It’s not every day that a Beaconite jumps out of a plane, but she was happy to have the experience over the weekend. She took a trip to San Juan, rented a car, and drove out to Arecibo, where she went on her first skydive. At first, she was a little nervous before getting on the plane. But during the experience — flying into the air in a small plane, being strapped onto an instructor, having her feet dangling thousands of feet over the Earth, free falling like a bird — she was quite happy and exhilarated. She’s always had dreams of flying above trees, and this was like a dream come true for her.

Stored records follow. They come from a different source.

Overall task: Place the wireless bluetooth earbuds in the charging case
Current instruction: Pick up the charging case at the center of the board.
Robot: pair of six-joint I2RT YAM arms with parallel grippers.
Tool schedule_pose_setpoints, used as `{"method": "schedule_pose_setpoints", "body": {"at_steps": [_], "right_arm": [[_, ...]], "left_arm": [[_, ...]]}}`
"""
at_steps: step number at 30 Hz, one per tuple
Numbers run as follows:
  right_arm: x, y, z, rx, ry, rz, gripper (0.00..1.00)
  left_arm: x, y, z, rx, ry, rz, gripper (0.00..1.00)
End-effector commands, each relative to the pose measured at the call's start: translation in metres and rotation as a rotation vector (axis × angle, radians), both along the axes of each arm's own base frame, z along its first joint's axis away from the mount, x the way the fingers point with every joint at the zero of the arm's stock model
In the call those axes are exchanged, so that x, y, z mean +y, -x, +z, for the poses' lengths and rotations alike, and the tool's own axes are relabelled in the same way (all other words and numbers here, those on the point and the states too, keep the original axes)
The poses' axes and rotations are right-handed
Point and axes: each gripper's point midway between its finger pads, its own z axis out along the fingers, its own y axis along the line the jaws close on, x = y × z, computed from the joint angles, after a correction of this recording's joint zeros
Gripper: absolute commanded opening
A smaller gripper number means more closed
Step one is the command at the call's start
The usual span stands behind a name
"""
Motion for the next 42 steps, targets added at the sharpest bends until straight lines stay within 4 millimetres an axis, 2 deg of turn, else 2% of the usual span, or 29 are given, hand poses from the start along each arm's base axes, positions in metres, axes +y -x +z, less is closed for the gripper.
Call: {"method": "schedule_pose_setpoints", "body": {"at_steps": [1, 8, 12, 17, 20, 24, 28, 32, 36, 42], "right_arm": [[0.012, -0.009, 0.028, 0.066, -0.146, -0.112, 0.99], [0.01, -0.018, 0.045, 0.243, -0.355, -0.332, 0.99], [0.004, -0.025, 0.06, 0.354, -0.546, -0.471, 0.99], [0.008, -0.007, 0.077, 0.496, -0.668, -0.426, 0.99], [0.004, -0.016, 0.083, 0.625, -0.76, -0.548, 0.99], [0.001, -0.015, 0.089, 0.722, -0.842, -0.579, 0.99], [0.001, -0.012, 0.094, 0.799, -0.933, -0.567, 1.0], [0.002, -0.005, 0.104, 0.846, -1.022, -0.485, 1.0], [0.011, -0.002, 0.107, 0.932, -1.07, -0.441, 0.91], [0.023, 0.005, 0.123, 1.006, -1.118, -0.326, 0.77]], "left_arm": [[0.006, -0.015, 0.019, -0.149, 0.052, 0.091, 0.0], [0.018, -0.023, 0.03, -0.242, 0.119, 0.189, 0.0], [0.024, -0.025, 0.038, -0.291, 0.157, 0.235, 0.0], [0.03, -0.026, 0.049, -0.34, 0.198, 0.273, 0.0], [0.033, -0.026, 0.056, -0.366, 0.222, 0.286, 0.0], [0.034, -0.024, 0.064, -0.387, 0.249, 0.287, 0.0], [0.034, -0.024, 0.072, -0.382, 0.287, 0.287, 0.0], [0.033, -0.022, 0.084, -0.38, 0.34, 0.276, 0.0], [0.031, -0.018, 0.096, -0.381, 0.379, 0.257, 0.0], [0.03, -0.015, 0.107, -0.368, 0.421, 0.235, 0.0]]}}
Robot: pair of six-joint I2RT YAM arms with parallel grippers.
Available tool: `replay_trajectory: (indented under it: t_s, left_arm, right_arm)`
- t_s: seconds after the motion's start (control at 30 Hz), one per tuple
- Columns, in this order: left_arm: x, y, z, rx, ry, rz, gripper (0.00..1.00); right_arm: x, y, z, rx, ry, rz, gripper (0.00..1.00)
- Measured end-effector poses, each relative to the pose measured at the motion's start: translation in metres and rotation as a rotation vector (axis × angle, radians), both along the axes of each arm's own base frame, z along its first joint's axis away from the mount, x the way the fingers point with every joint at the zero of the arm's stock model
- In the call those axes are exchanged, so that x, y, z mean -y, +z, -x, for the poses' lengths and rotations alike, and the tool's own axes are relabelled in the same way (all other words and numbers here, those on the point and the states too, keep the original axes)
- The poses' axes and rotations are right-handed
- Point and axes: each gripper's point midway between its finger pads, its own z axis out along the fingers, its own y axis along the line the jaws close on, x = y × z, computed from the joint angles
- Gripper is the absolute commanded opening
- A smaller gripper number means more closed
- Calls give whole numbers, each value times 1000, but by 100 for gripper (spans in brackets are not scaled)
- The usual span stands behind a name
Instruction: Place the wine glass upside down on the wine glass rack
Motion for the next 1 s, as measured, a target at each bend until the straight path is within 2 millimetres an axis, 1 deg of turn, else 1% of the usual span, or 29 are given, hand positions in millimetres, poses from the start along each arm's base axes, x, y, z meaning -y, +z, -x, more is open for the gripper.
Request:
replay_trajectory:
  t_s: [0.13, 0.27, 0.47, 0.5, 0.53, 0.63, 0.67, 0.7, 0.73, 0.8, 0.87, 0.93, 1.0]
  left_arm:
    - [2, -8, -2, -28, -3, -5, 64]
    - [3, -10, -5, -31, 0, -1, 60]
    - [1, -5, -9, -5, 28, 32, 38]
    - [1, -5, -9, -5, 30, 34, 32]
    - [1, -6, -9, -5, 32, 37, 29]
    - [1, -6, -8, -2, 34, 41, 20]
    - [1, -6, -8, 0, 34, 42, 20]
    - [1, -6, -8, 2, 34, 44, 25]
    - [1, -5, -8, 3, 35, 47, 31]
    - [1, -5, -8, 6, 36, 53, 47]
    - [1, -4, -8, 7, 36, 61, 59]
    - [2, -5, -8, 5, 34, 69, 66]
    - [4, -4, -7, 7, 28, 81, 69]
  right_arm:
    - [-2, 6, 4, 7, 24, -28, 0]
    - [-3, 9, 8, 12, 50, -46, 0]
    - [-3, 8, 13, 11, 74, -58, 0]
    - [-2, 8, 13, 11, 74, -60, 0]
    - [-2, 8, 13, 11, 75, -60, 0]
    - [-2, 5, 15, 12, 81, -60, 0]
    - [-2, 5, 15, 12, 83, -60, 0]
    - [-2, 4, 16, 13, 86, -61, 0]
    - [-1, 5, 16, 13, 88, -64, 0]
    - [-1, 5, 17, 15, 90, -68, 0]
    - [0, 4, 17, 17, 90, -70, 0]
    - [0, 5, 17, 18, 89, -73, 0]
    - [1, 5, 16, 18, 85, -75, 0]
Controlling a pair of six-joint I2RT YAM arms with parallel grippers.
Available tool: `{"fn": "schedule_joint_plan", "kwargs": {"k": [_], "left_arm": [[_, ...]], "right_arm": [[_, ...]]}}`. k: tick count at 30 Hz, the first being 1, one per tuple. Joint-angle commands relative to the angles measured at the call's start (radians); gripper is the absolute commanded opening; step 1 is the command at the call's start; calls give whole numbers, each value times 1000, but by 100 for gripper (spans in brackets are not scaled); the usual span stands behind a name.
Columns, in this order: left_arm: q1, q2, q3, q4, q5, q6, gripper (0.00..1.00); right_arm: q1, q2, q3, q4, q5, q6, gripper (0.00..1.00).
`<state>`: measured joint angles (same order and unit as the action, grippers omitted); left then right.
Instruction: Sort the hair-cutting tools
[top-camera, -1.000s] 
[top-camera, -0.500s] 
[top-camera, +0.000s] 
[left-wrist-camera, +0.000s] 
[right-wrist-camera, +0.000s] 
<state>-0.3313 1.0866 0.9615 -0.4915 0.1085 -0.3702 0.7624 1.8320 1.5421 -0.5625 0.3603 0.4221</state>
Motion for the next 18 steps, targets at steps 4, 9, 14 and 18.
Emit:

It’s definitely something she will do again once the opportunity arises. She also hopes that exciting things like this can be incorporated into the Virgin Islands’ tourism product. During her next trip to the neighbouring island, she hopes to zipline through the jungle, explore some caves, go night kayaking in bioluminescent bays, and rappel down mountainsides.
With the 2023 general election approaching in less than three months, a Beaconite would like to remind voters to make sure they are registered. The system is going through an upgrade, and it’s important for anyone wishing to exercise their democratic rights to make sure their information is correct before it’s too late. Last November, the Office of the Supervisor of Elections also put out a notice urging voters to check that their name is not one of the many duplicates in the system. This list can be found at bit.ly/duplicatenames, and anyone needing to verify their information can visit the office at 216 Main Street at the Creque Building, email email@example.com, or call 468-4380. She hopes that voters will also pay close attention as candidates launch their campaigns in the coming weeks, learning as much as possible about their views on major issues facing the territory.
Slow down, please
A Beaconite has observed several near misses on the roadways within the capital recently. One occurred on Friday as he walked past the Dr. D. Orlando Smith Hospital, where a line of fast-moving traffic was approaching. Leading the traffic was a truck, which several motorbikes were attempting to pass. Everyone was speeding. That’s when an ambulance siren blared. As other traffic slowed, however, the truck kept going, and the Beaconite was sure he would see an accident. Astonishingly, the ambulance made its way around the truck, barely missing cars that had come to a stop in the opposite lane. The Beaconite cringed and a biker yelled, “Oh, no!” But everyone was okay in the end. The Beaconite encourages all drivers to be safe, even if they are in charge of an ambulance. Though he understands that emergency drivers have a special job to do, he believes they must also prioritise good judgment. And all motorists should try to ease up on the gas pedal. Accidents happen, and they can be deadly.
Just last week, Health and Social Development Minister Marlon Penn offered a reminder to the community that the recently peaked influenza season is still here. Like clockwork, a reporter and her friends got sick over the weekend. That achy, sickening feeling is no fun, and the Beaconite is kicking herself for forgetting to get a flu shot last year. She hopes not too many readers are affected for the remainder of the season, and she will be setting a reminder for herself next year.